Отец Игнасио глубоко вдохнул и попробовал овладеть собой.
– Сэр Ричард, – сказал он как можно более убедительно, – это место не для нас. Лучше бы убраться отсюда. И поскорее.
– Хочешь проверить? – напирал Арчи. – Что ж, давай! Утром я пойду туда, куда ты не смог пройти. Куда вы никогда не сможете пройти. И увижу то, что вам никогда не увидеть, жалкий, самодовольный, слепой червяк, крохотный белый человечек со своими белыми слизистыми глазами…
– Ах ты!
– Хватит, – отец Игнасио встал между ними, – ради всего святого, хватит.
– Верно, – Аттертон, казалось, овладел собой. – Прости меня, дорогая. Я… немного увлекся.
Его жена безразлично покачала головой. Она сидела на песке, завернувшись в плащ, сжимая его тонкими пальцами на груди и тем самым странно напоминала Арчи.
– Мы разобьем лагерь здесь, – Аттертон деловито распаковывал тюк с вещами, извлекая котелок, кружки, жестянку со спичками, – а завтра… Завтра решим.
* * *
Древние обитатели этой земли, думал отец Игнасио, они ставили здесь свои города, когда людей еще не было и в помине. Мы думали, они исчезли, но они просто затаились. И действуют исподтишка, потому что не смеют противостоять нам открыто.

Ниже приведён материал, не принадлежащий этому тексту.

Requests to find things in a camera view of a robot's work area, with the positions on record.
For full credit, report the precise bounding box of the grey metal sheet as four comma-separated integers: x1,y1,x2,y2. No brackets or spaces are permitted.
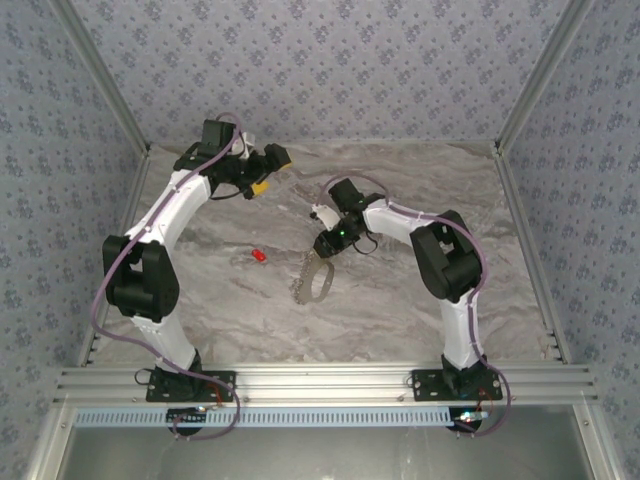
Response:
24,404,626,480

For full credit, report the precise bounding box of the small circuit board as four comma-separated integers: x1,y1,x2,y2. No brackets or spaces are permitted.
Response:
167,405,209,425
452,409,490,426

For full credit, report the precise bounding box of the long aluminium mounting rail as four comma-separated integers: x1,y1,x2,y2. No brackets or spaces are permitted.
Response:
53,363,600,407

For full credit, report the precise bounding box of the slanted aluminium corner post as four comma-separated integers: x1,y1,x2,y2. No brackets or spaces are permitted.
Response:
493,0,597,154
49,0,153,154

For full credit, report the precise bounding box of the slotted pale cable duct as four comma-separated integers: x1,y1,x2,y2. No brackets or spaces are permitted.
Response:
74,405,464,429

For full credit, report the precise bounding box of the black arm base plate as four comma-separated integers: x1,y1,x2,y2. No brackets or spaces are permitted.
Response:
411,368,504,402
145,369,237,403

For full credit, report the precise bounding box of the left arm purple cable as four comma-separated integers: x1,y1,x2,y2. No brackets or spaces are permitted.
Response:
92,112,244,442

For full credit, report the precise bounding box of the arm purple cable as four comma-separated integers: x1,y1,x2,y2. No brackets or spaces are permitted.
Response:
319,172,512,439
92,112,244,442

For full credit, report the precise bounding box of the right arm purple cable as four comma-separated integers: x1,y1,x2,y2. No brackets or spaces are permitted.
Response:
319,172,512,439

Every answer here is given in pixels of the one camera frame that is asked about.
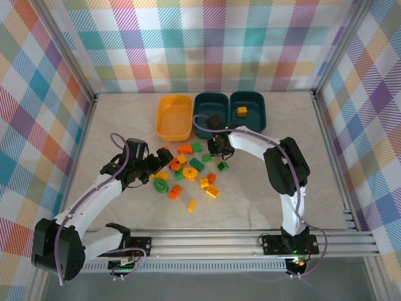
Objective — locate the aluminium mounting rail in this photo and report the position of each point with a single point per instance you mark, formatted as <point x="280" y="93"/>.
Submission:
<point x="203" y="244"/>

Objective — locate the yellow round lego piece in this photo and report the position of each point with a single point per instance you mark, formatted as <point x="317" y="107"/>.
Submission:
<point x="163" y="176"/>

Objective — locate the small orange curved lego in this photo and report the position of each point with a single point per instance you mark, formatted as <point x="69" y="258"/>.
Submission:
<point x="212" y="178"/>

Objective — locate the yellow rectangular lego brick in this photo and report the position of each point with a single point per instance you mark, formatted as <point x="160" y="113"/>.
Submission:
<point x="213" y="191"/>

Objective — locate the orange arch lego brick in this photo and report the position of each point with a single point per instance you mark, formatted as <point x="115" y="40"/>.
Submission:
<point x="172" y="163"/>

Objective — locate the aluminium frame post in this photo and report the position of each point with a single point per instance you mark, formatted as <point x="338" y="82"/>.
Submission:
<point x="67" y="53"/>
<point x="343" y="47"/>

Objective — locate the yellow square lego brick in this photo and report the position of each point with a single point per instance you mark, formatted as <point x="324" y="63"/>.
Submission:
<point x="182" y="159"/>
<point x="242" y="112"/>

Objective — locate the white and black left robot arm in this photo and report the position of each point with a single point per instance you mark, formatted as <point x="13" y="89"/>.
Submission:
<point x="94" y="194"/>

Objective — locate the green square lego brick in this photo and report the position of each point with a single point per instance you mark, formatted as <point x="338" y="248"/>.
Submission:
<point x="206" y="157"/>
<point x="196" y="146"/>

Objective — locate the dark green lego brick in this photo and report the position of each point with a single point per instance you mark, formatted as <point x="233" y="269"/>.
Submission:
<point x="222" y="165"/>

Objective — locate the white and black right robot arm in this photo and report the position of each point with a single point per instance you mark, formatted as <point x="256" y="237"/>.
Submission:
<point x="250" y="141"/>

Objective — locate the small yellow lego brick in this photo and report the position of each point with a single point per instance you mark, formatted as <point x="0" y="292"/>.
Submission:
<point x="204" y="183"/>

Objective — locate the yellow slim lego brick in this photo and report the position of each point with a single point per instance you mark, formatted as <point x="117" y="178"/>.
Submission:
<point x="191" y="205"/>

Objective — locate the orange sloped lego brick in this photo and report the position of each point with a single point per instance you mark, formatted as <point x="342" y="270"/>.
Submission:
<point x="185" y="149"/>

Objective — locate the yellow plastic container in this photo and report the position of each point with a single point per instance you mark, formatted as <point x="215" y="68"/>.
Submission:
<point x="173" y="125"/>

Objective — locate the small green lego brick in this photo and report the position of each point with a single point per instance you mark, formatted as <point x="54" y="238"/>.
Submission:
<point x="178" y="175"/>

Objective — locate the orange rectangular lego brick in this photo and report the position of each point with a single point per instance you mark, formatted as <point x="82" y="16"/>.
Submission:
<point x="175" y="192"/>

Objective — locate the aluminium frame leg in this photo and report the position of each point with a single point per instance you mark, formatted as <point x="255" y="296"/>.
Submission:
<point x="39" y="288"/>
<point x="377" y="282"/>

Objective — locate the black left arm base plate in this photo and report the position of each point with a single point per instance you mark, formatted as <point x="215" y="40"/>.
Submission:
<point x="142" y="243"/>

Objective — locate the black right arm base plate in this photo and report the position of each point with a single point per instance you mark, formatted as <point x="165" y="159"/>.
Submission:
<point x="272" y="244"/>

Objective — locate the teal plastic container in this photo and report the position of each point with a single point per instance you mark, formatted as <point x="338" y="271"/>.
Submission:
<point x="210" y="105"/>
<point x="255" y="109"/>

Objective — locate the orange right controller board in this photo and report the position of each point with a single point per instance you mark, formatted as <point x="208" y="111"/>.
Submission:
<point x="299" y="264"/>

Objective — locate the plaid cloth panel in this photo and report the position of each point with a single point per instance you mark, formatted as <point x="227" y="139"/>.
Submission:
<point x="376" y="125"/>
<point x="25" y="125"/>
<point x="200" y="37"/>

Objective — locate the aluminium side rail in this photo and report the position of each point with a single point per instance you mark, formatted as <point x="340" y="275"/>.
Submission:
<point x="333" y="156"/>
<point x="80" y="147"/>

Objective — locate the green left controller board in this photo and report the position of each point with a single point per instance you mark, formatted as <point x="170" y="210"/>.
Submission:
<point x="123" y="268"/>

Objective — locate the long green lego brick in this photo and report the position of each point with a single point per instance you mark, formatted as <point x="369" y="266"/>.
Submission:
<point x="196" y="164"/>

– Не делайте этого, – сказал он.
– Что? – Ричард Аттертон не обернулся. Он стоял у кромки воды, спиной к костру, глядя на недосягаемую дверь в невидимый храм.
– Вы знаете, о чем я.
– Там, – сказал Аттертон, указывая рукой на смутно светящиеся в темноте белые скалы, – то, что я искал всю жизнь. Оно здесь, рядом, в нескольких шагах. И по-прежнему недостижимо. Неужели вы думаете, что меня можно остановить?
– Человек, принявший в себя дагора, – сказал отец Игнасио, – больше не человек.
– Арчи слаб, в этом все дело. Он всегда был таким. А я сумею совладать с этой тварью.
– Нет, – сказал отец Игнасио.
– Вы не понимаете, святой отец… Это как…
– Наваждение, – подсказал отец Игнасио, – одержимость.
Аттертон не ответил.
Отец Игнасио повернулся и пошел к костру по холодному песку. За его спиной шипели, набегая на берег, крохотные волны.
* * *
Томпсон проснулся, стоило лишь дотронуться ему до плеча. Он всегда так чутко спит?